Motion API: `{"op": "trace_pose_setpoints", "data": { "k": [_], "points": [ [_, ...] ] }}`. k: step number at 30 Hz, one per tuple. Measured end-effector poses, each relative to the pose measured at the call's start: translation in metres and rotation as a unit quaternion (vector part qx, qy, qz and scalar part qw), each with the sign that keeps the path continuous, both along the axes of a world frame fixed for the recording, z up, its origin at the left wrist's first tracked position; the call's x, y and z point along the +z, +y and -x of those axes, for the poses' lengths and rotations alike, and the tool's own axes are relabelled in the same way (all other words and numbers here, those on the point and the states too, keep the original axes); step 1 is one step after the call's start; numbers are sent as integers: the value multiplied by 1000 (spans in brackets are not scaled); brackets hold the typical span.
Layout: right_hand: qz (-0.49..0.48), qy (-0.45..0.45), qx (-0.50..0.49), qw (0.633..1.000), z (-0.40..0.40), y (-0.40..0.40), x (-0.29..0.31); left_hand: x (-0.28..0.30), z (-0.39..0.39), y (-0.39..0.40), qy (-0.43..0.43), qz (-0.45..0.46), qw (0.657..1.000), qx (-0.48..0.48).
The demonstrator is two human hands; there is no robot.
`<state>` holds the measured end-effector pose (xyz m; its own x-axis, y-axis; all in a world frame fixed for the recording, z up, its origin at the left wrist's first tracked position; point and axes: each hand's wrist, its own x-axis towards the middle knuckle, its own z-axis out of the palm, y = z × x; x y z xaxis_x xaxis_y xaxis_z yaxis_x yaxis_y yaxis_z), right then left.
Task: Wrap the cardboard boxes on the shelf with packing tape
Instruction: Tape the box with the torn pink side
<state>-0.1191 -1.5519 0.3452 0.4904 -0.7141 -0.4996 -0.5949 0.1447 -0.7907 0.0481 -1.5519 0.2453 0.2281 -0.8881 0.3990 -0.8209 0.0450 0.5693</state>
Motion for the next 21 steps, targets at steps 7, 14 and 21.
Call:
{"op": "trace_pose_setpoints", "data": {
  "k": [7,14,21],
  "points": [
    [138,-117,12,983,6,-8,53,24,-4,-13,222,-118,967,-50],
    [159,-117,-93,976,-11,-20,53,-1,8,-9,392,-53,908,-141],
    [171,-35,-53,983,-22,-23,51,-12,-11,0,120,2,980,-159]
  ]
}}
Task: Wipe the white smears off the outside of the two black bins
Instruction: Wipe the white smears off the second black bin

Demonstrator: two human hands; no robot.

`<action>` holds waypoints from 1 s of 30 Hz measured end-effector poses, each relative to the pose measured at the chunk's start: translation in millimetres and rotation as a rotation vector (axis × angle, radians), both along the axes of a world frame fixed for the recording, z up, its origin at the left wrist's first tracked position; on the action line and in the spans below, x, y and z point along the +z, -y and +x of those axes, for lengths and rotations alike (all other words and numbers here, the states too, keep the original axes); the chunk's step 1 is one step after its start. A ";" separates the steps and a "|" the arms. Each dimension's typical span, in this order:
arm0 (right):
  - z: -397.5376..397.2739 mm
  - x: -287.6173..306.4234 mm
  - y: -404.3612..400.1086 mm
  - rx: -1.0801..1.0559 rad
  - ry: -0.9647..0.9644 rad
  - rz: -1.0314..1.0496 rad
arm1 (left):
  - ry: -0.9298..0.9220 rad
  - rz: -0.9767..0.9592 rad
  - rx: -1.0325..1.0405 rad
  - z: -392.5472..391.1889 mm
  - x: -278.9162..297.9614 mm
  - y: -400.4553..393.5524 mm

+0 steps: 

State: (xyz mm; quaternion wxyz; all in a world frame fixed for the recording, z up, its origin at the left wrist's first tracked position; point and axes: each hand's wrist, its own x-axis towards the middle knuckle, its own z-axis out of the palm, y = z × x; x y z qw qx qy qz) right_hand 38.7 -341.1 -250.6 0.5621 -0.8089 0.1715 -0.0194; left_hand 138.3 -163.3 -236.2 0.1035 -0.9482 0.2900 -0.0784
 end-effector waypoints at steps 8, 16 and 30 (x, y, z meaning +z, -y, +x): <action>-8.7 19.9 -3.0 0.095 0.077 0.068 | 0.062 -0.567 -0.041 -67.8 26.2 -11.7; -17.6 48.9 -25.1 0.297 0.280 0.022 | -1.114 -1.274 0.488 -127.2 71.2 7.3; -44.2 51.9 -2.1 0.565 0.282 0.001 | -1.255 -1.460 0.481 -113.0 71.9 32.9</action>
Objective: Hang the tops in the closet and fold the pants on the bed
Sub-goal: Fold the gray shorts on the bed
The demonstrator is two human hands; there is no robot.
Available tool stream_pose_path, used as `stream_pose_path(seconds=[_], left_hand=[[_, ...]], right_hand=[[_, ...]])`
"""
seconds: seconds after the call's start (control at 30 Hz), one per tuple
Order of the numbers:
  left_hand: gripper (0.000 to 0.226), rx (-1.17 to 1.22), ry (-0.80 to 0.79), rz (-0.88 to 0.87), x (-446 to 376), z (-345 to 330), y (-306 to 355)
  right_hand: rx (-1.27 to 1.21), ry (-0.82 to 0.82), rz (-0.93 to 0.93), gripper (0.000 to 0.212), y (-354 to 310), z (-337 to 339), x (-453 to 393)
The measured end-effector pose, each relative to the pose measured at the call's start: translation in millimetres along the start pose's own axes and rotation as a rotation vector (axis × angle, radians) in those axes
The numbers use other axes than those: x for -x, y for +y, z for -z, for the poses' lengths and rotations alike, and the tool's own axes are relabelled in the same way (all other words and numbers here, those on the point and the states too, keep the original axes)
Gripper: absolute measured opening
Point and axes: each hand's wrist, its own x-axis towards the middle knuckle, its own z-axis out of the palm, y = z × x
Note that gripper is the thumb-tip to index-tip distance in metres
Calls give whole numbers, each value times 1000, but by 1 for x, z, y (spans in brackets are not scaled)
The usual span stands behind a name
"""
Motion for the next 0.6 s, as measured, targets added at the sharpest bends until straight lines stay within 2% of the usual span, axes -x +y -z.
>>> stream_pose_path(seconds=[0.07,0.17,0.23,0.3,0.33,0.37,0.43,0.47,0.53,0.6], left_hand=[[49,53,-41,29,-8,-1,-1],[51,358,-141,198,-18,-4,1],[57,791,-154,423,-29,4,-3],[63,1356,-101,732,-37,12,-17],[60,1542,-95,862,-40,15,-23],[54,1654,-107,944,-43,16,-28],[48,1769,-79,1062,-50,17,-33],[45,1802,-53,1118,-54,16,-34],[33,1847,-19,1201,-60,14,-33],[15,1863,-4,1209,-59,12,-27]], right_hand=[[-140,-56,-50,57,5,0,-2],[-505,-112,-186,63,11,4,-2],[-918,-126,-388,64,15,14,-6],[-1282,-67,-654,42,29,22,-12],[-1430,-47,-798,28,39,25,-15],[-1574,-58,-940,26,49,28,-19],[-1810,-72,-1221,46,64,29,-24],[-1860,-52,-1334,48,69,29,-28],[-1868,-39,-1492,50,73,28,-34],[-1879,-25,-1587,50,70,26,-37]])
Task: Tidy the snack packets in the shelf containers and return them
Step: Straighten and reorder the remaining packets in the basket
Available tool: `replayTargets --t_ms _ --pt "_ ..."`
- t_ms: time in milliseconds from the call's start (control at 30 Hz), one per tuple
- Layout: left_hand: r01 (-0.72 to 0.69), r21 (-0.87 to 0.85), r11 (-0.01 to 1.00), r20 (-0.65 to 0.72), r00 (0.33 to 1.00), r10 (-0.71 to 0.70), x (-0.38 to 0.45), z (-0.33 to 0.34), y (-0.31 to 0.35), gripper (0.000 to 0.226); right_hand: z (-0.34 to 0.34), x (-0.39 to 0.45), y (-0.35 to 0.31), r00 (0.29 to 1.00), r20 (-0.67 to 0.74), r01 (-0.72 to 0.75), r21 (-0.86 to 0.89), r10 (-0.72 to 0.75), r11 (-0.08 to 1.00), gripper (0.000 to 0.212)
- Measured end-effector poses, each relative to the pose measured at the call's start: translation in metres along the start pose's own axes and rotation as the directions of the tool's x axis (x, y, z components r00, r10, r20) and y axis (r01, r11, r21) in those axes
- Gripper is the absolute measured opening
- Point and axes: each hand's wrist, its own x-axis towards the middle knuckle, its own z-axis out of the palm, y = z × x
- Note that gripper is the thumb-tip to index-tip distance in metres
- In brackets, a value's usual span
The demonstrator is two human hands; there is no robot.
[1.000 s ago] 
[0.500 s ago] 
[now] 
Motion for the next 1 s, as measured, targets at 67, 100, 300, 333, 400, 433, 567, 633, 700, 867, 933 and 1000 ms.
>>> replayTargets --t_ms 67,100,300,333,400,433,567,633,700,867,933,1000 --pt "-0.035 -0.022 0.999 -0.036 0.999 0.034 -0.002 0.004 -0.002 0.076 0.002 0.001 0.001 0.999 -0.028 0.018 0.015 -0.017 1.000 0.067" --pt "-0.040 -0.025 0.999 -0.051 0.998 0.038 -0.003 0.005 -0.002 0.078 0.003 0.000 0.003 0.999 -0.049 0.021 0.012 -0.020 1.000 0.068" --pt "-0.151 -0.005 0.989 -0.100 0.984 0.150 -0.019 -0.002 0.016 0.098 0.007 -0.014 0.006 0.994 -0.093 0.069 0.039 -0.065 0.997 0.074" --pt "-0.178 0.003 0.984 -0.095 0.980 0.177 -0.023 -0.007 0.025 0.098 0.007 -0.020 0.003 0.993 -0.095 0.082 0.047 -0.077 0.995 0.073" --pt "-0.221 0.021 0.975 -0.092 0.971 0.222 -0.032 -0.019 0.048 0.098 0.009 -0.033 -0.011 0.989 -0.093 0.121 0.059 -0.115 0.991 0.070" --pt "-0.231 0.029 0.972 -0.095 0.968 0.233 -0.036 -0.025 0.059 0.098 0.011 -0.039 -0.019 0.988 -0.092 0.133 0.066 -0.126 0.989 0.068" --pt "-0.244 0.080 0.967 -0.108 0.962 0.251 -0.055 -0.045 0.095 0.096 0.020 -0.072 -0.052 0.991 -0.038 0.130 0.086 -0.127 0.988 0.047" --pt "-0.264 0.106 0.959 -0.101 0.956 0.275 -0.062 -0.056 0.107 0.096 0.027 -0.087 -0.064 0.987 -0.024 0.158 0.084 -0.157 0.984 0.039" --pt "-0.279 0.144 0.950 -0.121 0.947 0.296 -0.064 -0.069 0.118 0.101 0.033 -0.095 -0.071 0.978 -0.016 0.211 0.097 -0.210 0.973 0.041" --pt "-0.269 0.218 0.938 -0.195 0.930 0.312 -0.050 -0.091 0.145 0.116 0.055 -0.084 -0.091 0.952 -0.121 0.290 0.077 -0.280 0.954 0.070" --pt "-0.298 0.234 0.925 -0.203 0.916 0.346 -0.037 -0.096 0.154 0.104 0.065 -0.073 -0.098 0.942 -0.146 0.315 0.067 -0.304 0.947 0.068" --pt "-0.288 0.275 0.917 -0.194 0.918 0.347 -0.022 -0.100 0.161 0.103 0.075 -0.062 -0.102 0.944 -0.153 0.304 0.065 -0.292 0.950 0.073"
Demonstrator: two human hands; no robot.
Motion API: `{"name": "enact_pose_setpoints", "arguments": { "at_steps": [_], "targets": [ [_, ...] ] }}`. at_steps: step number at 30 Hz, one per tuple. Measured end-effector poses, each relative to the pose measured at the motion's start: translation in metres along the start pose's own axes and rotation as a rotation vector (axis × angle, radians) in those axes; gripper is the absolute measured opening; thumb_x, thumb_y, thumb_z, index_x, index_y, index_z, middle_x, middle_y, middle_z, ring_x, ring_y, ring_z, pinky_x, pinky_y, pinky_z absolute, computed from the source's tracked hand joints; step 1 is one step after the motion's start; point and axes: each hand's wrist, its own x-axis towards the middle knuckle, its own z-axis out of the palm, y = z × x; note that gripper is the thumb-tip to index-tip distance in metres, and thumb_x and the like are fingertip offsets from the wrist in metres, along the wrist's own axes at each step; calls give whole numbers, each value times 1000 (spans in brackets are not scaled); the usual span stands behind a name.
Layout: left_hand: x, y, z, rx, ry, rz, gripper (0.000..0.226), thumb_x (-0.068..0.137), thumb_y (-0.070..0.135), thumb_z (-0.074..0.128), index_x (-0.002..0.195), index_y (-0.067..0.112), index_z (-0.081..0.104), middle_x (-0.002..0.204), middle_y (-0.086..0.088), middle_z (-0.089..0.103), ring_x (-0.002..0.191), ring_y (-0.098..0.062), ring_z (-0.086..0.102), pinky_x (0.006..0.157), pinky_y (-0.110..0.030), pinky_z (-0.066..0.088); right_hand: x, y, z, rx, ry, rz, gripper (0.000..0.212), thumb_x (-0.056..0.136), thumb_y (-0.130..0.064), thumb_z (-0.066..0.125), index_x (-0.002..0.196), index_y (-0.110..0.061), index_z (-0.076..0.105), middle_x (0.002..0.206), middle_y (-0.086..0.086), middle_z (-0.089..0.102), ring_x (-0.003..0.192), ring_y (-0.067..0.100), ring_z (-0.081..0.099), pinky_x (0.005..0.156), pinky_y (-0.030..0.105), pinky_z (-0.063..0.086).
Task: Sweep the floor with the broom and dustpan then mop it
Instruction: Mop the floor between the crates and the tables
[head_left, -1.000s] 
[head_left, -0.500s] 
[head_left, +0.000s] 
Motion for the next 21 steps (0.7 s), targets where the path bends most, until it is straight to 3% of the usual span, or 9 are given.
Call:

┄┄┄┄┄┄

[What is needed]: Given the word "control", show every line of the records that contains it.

[Exercise answer]:
seconds: seconds after the call's start (control at 30 Hz), one per tuple
- t_ms: time in milliseconds from the call's start (control at 30 Hz), one per tuple

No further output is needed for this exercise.